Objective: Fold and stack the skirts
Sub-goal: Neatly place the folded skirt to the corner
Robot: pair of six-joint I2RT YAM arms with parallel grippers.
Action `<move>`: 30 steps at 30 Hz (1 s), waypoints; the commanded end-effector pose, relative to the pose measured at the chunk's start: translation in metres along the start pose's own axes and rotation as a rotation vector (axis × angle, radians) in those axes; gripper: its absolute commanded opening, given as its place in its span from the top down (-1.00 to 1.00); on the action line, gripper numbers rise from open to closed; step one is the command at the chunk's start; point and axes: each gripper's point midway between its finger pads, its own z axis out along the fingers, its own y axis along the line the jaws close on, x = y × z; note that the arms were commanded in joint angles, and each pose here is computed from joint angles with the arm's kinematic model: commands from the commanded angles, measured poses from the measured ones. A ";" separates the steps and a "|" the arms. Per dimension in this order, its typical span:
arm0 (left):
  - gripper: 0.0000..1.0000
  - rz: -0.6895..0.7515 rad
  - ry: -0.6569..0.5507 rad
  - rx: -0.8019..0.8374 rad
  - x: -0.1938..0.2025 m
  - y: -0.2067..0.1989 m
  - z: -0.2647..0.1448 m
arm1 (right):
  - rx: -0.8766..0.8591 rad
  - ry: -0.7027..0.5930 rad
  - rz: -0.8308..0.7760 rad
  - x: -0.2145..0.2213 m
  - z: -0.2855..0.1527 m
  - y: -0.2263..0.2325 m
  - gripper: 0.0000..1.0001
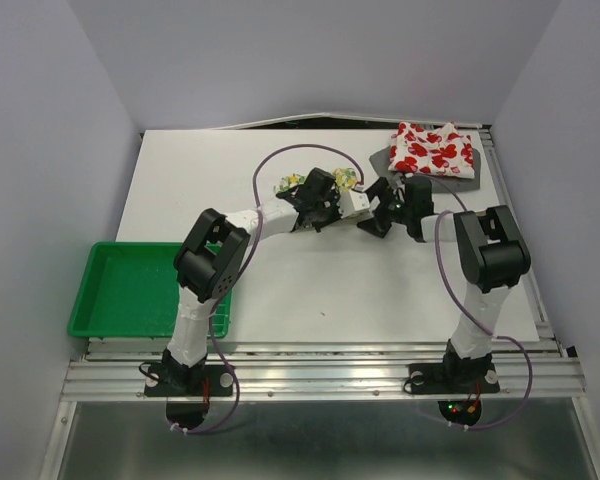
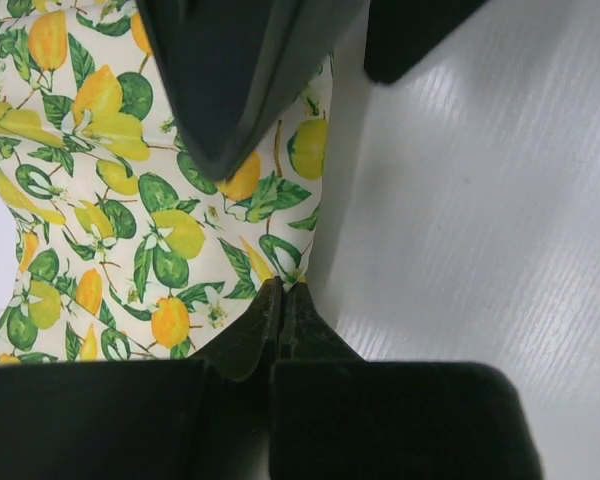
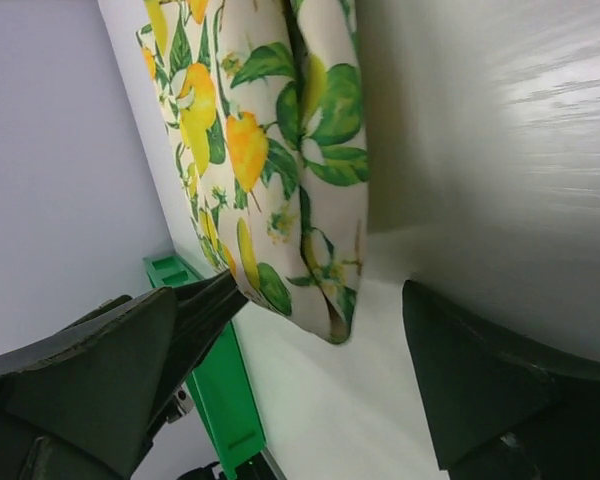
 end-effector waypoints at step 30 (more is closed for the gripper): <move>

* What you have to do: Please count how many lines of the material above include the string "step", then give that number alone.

* Expected output: 2